What is needed. Every line of the material that mentions the word "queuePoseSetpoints" should be copied out.

▬▬▬

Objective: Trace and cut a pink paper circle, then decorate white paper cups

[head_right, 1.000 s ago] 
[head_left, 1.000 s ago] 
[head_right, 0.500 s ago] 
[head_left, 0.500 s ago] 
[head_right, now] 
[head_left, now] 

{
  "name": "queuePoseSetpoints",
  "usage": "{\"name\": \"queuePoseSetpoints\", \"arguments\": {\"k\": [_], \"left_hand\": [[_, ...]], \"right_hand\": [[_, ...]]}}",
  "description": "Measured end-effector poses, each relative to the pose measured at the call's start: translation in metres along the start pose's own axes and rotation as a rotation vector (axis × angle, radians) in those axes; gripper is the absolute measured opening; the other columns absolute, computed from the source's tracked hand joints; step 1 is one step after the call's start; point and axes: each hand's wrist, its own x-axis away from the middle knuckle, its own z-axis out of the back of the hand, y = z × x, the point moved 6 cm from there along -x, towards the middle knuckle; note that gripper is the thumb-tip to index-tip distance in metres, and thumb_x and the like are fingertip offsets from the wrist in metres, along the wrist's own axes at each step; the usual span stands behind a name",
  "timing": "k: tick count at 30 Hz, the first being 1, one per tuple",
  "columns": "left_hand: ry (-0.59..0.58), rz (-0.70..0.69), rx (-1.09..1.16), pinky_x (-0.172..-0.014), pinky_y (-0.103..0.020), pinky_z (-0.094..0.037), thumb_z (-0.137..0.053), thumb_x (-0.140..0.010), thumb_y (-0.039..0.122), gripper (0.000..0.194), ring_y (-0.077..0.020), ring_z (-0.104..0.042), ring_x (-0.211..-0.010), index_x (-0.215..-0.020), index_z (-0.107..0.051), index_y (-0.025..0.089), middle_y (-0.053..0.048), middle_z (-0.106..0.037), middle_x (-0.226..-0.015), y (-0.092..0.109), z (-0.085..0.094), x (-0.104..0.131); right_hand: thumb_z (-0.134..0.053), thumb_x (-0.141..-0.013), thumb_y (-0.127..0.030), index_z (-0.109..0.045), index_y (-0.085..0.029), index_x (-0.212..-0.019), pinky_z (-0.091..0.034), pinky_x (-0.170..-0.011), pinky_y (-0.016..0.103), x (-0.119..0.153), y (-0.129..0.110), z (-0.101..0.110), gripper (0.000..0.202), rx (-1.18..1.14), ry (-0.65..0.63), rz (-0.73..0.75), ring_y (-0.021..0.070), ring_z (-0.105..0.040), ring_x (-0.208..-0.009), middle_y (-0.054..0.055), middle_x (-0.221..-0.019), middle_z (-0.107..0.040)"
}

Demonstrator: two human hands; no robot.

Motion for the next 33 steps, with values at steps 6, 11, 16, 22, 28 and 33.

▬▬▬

Result of this exercise.
  "name": "queuePoseSetpoints",
  "usage": "{\"name\": \"queuePoseSetpoints\", \"arguments\": {\"k\": [_], \"left_hand\": [[_, ...]], \"right_hand\": [[_, ...]]}}",

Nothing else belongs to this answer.